Each of them will use their own set of tools, follow different conventions, and will have difficulty sharing their work with others within the organization. For instance, a functional testing team will automate every step of an application’s use case and will not pass the resulting scripts to the load testing team, despite the code being reusable and applicable.

We have created a broader concept of automation platforms, which encompasses the needs of the different purposes served by automation in the context of IT and provides enough structure and guidance to maximize efficiency in every phase of its implementation. We are now covering a very wide range of practices, including service monitoring, all variations of testing, and pure robotic process automation in production.

Code and data as a service

One of the key differentiating aspects between automation platforms is the ability to consolidate the way the different assets involved in automation are accessed and managed.

When deploying automation code onto the platform, users can use them to compose their own scenarios and execute them concurrently and at scale.

Users are also able to freely collaborate and share automation artifacts or results with one another.

Automation at scale

Scaling use-cases

There is a lot of overlap in the software used across a large IT organization; monitoring in production, support teams using automation reports as a reference for comparative incident analysis, end-to-end testing teams, and developers involved with continuous integration will all have similar use-cases and affinities.
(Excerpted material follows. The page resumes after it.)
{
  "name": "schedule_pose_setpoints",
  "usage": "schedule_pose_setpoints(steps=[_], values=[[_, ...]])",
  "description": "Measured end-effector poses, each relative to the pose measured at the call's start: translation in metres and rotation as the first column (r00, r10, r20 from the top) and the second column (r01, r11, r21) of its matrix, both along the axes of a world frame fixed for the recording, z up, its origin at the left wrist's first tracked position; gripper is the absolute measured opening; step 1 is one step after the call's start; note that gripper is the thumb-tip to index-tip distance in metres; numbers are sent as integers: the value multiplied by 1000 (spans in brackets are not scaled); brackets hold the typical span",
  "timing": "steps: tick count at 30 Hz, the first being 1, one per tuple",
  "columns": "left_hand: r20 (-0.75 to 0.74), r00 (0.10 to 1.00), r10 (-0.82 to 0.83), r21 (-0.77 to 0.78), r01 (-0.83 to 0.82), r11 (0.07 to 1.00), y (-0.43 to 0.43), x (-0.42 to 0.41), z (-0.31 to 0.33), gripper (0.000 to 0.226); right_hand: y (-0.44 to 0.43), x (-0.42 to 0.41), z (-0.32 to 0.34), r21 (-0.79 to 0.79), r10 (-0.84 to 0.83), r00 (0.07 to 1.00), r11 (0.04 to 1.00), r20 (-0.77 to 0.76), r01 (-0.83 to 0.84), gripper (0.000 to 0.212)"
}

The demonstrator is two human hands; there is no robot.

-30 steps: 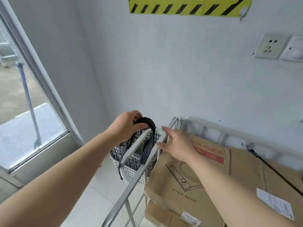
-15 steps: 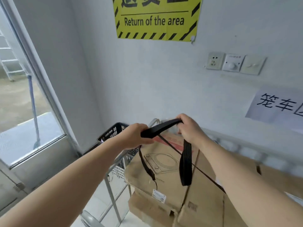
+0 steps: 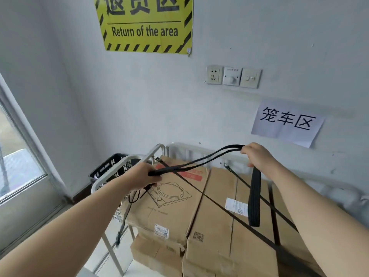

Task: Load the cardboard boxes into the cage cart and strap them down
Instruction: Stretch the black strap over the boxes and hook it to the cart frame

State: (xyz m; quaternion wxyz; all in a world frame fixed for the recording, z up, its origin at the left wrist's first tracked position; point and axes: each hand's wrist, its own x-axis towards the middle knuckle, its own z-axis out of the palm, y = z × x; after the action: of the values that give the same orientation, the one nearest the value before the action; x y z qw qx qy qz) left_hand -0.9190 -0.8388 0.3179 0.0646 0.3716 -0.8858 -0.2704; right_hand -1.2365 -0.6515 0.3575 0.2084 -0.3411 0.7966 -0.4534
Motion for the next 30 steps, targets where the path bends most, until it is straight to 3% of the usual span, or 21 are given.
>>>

The following figure shows how wide the spectrum of [what] is.

Note: From the perspective of operations, most clients prefer to split the automation platform into two instances: one for services related to production use, and one for internal purposes. This will result in isolated deployments and distinct operational procedures.

Scaling the platform

As the number of users and use cases increase, the need for capacity and infrastructure resources increases as well. It is therefore critical that the automation platform be designed from the ground up for horizontal scalability.

In the case of Step, the workload is split in the form of keywords, the executions of which are then distributed across an agent grid at runtime, providing near-unlimited capacity (assuming that platform admins add enough physical resources to support new agents).

Many of our clients have chosen to use Step directly in our cloud, thus avoiding operational headaches such as installation, upgrades, and housekeeping. For more information on SaaS cluster costs, see https://step.exense.ch/pricing/ which provides precise numbers based on the most common use cases of the platform.

Conclusion

As has been demonstrated, automation as a service is a functional, efficient, and cost-effective solution to the redundancy inherent in large-scale software development; the scalability, ease of use, saved time, and reduced cost of automation all combine to be the most effective way of handling large scale browser testing. These are all core tenants of Step and are the reason that our platform is the primary load-testing service currently available.

Summary: This article explains how the concepts of automation as a service, as well as Step, can help companies improve their automation and developer efficiency.